For a solid state TC, one often sees tighter coupling between primary and secondary, because the secondary can be stimulated cycle-for-cycle at its resonant frequency by the primary driver circuit so it doesn't need to ring freely between "strikes" like a spark-gap coil must do. Still, the primary must be kept low on the secondary because of the voltage buildup. Low-aspect-ratio secondaries (short fat), with more tightly coupled primaries of only a few turns, are something that I've been experimenting with, with good results, in SSTCs.

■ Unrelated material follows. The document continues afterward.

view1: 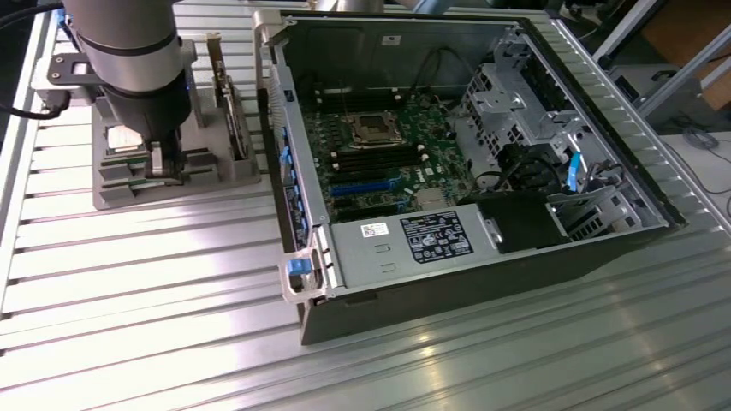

If you play around with the Javascript designer on the link above, you can enter various parameters, then let the calculator "auto-tune", or you can "adjust coupling", and see how the "picture" changes the height of the primary on the secondary. In the real coil, it pays to include some means of varying this "height" difference. For recent coils I've made I do it by mounting the primary rigidly to the baseboard, then including a spacer system on the secondary mounting arrangement so that the secondary can be raised or lowered inside the primary to adjust the coupling. For my earlier low-aspect-ratio SSTCs "TinselKoil" and "SassyClassE"  I varied the height of the closely-coupled primary itself. Just a few mm can make a big difference in performance of the coil.

MileHigh

Thanks TK, I was not thinking and didn't consider the issues you raised.  I now know about stuff that I don't know!